723 F. Supp. 973 | S.D.N.Y. | 1989
Eugene GREEN, Plaintiff,
v.
CITY OF NEW YORK MEDICAL EXAMINER'S OFFICE, Dr. Beverly Leffers, N.Y.C. Police Department, Police Officer Michael Reedy # 2857, Police Officer William Cutter, # 1074, P.O. 1075, P.O. O'Malley, Attorney Schwartz, Defendants.
United States District Court, S.D. New York.
Eugene Green, Jr., pro se.
Robert N. Schwartz, New York City, pro se.
Mae M. Ng, Asst. Corp. Counsel of the City of New York, for all defendants except Robert N. Schwartz.
MEMORANDUM DECISION
GOETTEL, District Judge.
In this purported civil rights action, the plaintiff attempts to overcome his criminal conviction for murder by suing the municipal officials responsible for his conviction and the defense counsel who represented him in the state prosecution.[1]
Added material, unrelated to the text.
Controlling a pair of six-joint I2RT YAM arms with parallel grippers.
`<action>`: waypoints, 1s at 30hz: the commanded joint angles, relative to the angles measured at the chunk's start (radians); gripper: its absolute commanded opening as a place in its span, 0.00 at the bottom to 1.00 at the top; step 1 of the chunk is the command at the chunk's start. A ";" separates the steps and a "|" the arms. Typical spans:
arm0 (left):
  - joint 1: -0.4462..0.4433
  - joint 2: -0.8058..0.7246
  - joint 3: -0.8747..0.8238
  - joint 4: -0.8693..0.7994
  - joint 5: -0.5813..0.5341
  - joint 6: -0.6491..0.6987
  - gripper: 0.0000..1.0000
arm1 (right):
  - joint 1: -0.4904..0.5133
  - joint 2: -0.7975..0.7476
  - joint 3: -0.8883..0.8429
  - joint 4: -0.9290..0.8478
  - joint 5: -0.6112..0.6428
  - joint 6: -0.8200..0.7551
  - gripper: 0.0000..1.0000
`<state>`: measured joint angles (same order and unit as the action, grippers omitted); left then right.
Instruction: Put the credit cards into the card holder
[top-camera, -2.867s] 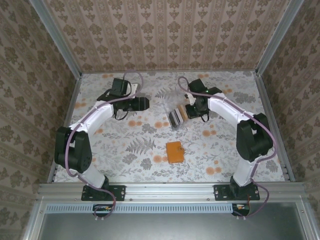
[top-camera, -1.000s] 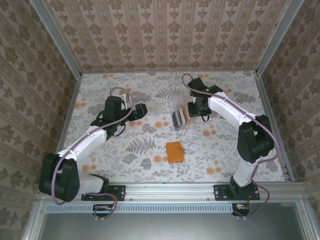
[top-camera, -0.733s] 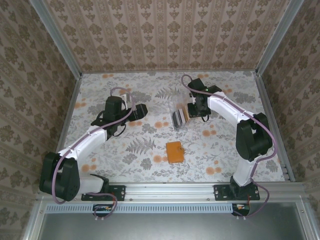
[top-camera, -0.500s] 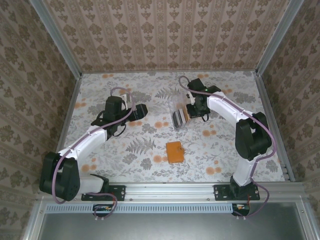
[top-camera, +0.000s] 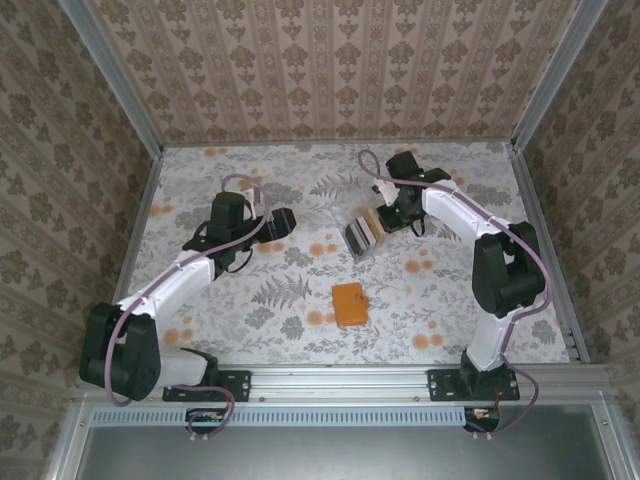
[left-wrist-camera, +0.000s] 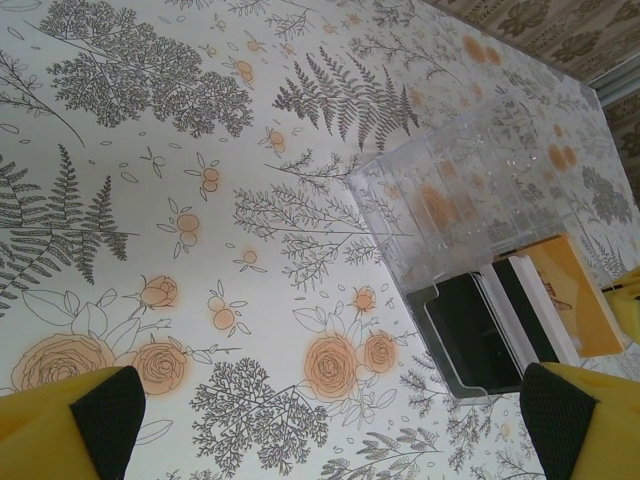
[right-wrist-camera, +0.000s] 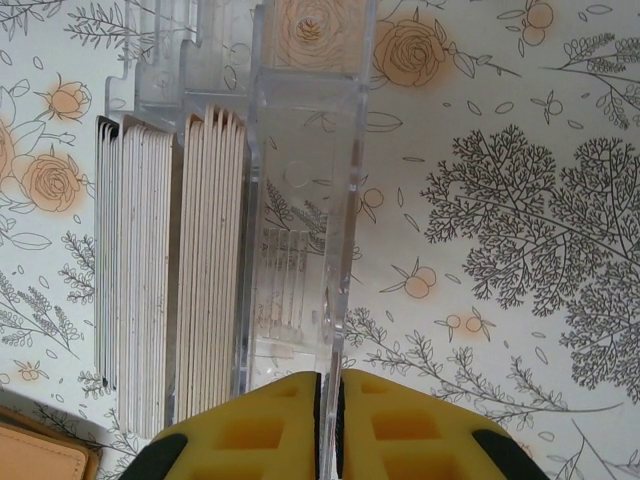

The municipal defendants' statement of facts pursuant to Rule 3(g) of the Civil Rules of the United States District Court for the Southern District of New York is admirably terse and comprehensive.[2] They are as follows:
"1. On August 23, 1986, the body of Fred Santiago was found in the rear courtyard of a building located at 58 East 1st Street, New York, New York.
2. The Police Department's preliminary investigation indicated that Mr. Santiago either had slipped or had fallen from the seventh floor fire escape of 58 East 1st Street, or had committed suicide.
*974 3. An autopsy was performed on the corpse of Fred Santiago by Dr. Leffers on August 24, 1986 and an autopsy report was prepared.
4. On August 24, 1986, the same day as the autopsy and a day after the death of the decedent, a witness came forward and informed the Police Department that Mr. Santiago had been thrown off of the seventh floor fire escape by the plaintiff, Eugene Green Jr.
5. Upon further investigation, three other witnesses corroborated the first witness's account of the cause of death of Fred Santiago.
6. The Medical Examiner's Office was notified of the newly discovered evidence on August 25, 1986 and Mr. Santiago's cause of death was reclassified to homicide.
7. The plaintiff was arrested on August 25, 1986 and was subsequently indicted by a grand jury.
8. After a trial, plaintiff was convicted for the murder of Fred Santiago on July 1, 1987. Plaintiff was sentenced to serve 25 years to life imprisonment for the murder of Fred Santiago on October 16, 1987.
9. At his criminal trial, plaintiff was represented by Robert N. Schwartz, who was a Court appointed attorney and who is the co-defendant in this action."
An additional uncontested fact set forth in the attorney defendant's Rule 3(g) statement is that all four of the witnesses who came forward testified at trial that plaintiff had caused the death of the decedent by throwing him from the seventh floor fire escape.
The essence of plaintiff's action is the claim that the various defendants conspired to change the autopsy report's conclusion from accident or suicide to homicide. All defendants move to dismiss or for summary judgment. There are a number of reasons for granting the defendants' motions and we rest our decision to grant the motions on only a few of them.[3]
The principal reason for granting summary judgment is that the plaintiff's criminal conviction collaterally estops him from maintaining this action. Migra v. Warren City School District Board of Education, 465 U.S. 75, 84, 104 S. Ct. 892, 897, 79 L. Ed. 2d 56 (1984); Allen v. McCurry, 449 U.S. 90, 104, 101 S. Ct. 411, 420, 66 L. Ed. 2d 308 (1980); Cameron v. Fogarty, 806 F.2d 380, 384 (2d Cir.1986), cert. denied, 481 U.S. 1016, 107 S. Ct. 1894, 95 L. Ed. 2d 501 (1987).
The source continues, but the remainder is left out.